EXERCISE INSTRUCTIONS:
Output the entire listing below exactly as it stands.

SOURCE DATA:
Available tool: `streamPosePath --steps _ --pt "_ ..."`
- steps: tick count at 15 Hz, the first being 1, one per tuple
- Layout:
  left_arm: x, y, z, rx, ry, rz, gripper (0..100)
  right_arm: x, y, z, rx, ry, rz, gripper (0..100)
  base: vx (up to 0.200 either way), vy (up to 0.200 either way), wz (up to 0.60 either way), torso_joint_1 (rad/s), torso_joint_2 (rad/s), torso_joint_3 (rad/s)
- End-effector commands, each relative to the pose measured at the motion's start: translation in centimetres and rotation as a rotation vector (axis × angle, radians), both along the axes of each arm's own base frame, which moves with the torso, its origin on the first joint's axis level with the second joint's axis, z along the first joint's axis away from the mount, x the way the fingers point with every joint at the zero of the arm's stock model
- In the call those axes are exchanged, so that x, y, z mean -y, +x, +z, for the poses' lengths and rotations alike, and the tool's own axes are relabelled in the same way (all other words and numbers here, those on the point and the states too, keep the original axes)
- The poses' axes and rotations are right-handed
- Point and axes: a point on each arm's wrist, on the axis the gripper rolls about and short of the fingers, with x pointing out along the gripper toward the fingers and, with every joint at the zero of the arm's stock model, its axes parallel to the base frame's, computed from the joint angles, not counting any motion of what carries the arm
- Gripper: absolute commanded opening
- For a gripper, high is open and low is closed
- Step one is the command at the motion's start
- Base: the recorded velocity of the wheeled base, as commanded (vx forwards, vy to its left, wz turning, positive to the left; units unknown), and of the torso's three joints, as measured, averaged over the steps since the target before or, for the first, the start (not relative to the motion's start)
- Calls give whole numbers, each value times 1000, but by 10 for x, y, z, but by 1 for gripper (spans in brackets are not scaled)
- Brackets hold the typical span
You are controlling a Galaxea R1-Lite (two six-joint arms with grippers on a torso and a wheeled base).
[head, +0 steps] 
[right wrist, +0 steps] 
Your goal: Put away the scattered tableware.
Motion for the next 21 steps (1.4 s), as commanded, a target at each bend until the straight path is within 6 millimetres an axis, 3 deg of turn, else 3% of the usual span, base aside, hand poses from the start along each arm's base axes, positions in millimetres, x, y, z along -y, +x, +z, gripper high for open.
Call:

TASK ANSWER:
Available tool: `streamPosePath --steps _ --pt "_ ..."`
- steps: tick count at 15 Hz, the first being 1, one per tuple
- Layout:
  left_arm: x, y, z, rx, ry, rz, gripper (0..100)
  right_arm: x, y, z, rx, ry, rz, gripper (0..100)
  base: vx (up to 0.200 either way), vy (up to 0.200 either way), wz (up to 0.60 either way), torso_joint_1 (rad/s), torso_joint_2 (rad/s), torso_joint_3 (rad/s)
- End-effector commands, each relative to the pose measured at the motion's start: translation in centimetres and rotation as a rotation vector (axis × angle, radians), both along the axes of each arm's own base frame, which moves with the torso, its origin on the first joint's axis level with the second joint's axis, z along the first joint's axis away from the mount, x the way the fingers point with every joint at the zero of the arm's stock model
- In the call those axes are exchanged, so that x, y, z mean -y, +x, +z, for the poses' lengths and rotations alike, and the tool's own axes are relabelled in the same way (all other words and numbers here, those on the point and the states too, keep the original axes)
- The poses' axes and rotations are right-handed
- Point and axes: a point on each arm's wrist, on the axis the gripper rolls about and short of the fingers, with x pointing out along the gripper toward the fingers and, with every joint at the zero of the arm's stock model, its axes parallel to the base frame's, computed from the joint angles, not counting any motion of what carries the arm
- Gripper: absolute commanded opening
- For a gripper, high is open and low is closed
- Step one is the command at the motion's start
- Base: the recorded velocity of the wheeled base, as commanded (vx forwards, vy to its left, wz turning, positive to the left; units unknown), and of the torso's three joints, as measured, averaged over the steps since the target before or, for the first, the start (not relative to the motion's start)
- Calls give whole numbers, each value times 1000, but by 10 for x, y, z, but by 1 for gripper (spans in brackets are not scaled)
- Brackets hold the typical span
You are controlling a Galaxea R1-Lite (two six-joint arms with grippers on a torso and a wheeled base).
[head, +0 steps] 
[right wrist, +0 steps] 
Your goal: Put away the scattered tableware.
Motion for the next 21 steps (1.4 s), as commanded, a target at each bend until the straight path is within 6 millimetres an axis, 3 deg of turn, else 3% of the usual span, base aside, hand poses from the start along each arm's base axes, positions in millimetres, x, y, z along -y, +x, +z, gripper high for open.
Call:

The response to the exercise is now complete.